**YOUR TASK:**
Copy the data below exactly. Any pictures in it should be omitted.

-------- INFORMATION SHOWN --------

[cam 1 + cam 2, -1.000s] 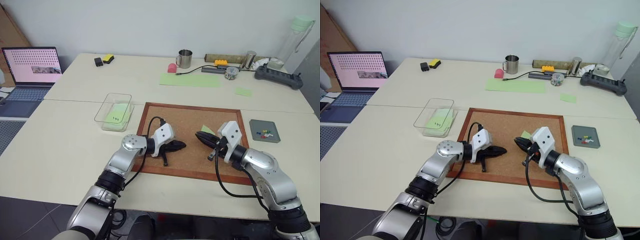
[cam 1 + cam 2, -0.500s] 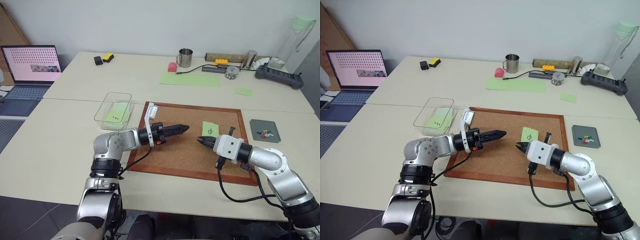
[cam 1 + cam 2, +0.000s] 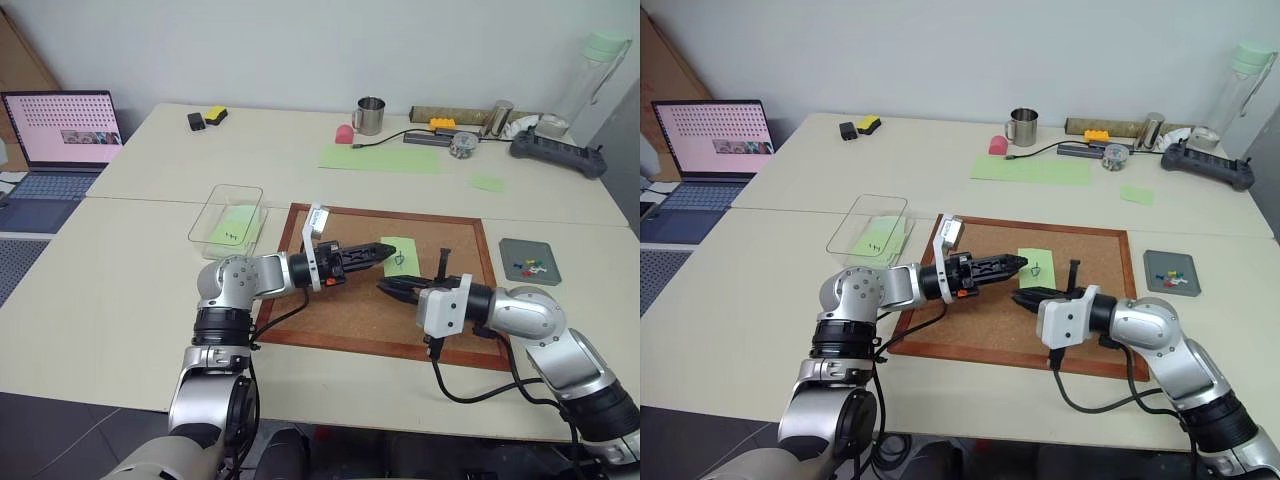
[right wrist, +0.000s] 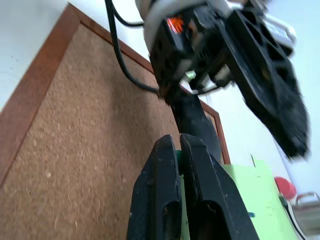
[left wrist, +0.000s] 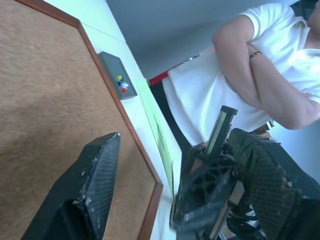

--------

**WRITTEN RESPONSE:**
[cam 1 + cam 2, -1.000s] 
[cam 1 + cam 2, -0.500s] 
[cam 1 + cam 2, +0.000s] 
[right wrist, +0.000s] 
[left wrist, +0.000s] 

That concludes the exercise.